The Nigella sativa, from which the seed is derived, is a flowering annual plant that is sometimes called black sesame, black caraway, onion seed and Roman coriander. The plant is bushy and self branching, and can grow up to 2-feet in height. The flowers are beautiful, and the foliage is similar to dill or fennel.
The Nigella sativa is not a newly studied plant, and since 1964, there have been more than 450 studies referencing its power.
The nutritional profile of this unassuming little seed is quite spectacular. Researchers note that it contains over 100 properties, some of which have not yet been fully researched. It is loaded with unsaturated fatty acids and contains about 35% oil, 21% protein, and 38% carbohydrates.
Half of the oil content in the black seed is essential fatty acid, including linoleic and gamma linolenic acids, that help make this seed so powerful. Black seed also contains volatile oils, which have received much attention for their anti-histamine, anti-oxidant, anti-infective and broncho-dilating properties.
Throughout history, black seed has been used to treat toothaches, headaches, intestinal worms, nasal congestion and conjunctivitis. There are no shortages of conditions for which black seed is used today including colic, constipation, hemorrhoids, asthma, bronchitis, allergies and the flu.
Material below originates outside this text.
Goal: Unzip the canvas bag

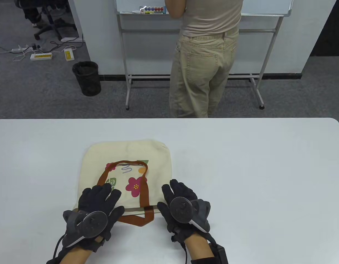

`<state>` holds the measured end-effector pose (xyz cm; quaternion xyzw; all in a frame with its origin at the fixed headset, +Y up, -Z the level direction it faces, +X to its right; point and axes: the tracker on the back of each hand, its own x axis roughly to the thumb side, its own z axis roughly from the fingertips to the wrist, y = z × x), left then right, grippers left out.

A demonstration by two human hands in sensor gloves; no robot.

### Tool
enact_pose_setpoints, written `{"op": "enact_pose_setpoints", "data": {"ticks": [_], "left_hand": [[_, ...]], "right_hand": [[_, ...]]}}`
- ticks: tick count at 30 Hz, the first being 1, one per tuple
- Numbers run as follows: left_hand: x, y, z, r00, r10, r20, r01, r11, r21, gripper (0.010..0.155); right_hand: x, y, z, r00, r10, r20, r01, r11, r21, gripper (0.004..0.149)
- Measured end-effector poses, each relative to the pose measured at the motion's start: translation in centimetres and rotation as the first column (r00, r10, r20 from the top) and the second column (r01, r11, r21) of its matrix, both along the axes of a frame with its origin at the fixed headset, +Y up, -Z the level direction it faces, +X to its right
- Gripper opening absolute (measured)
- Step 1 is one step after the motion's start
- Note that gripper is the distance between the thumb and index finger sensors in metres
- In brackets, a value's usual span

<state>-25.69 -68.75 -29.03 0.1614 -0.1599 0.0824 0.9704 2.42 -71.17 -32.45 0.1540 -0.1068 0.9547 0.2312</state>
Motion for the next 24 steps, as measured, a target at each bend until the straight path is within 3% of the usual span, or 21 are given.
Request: {"op": "enact_pose_setpoints", "data": {"ticks": [8,15,19,24], "left_hand": [[-2.4,0.3,-0.8,0.997,0.034,-0.071,-0.035,0.999,-0.023,0.068],[-7.4,-0.8,-2.2,0.974,0.073,-0.215,-0.103,0.986,-0.133,0.075],[-10.4,-2.1,-2.8,0.939,0.144,-0.313,-0.219,0.950,-0.221,0.077],[-12.5,-4.1,-3.4,0.915,0.125,-0.383,-0.269,0.896,-0.352,0.079]], "right_hand": [[0.1,-0.2,0.0,1.000,0.007,0.007,-0.007,1.000,-0.024,0.068],[0.1,-0.2,-0.1,1.000,-0.002,0.013,0.002,0.999,-0.037,0.068],[0.0,-0.2,-0.1,1.000,-0.002,0.014,0.003,0.999,-0.044,0.068],[0.1,-0.3,-0.2,1.000,-0.002,0.016,0.003,0.998,-0.059,0.068]]}}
Research supports its use to lower blood pressure, lower cholesterol, treat cancer, treat type 2 diabetes, treat epilepsy and boost the immune system. Women have also used this powerful seed for birth control, to increase milk production and to start menstruation. Some people apply the seed directly to the skin to ease skin and joint pain, as well as to reduce the pain of headaches.
Recent research indicates that when black seed is used in combination with cysteine, vitamin E, and saffron, it may ease the side effects of a chemotherapy drug known as cisplatin.
As with any herbal treatment, we encourage you to speak to a medical professional before use. Black seed can be found on many online health sites and also at some whole food stores.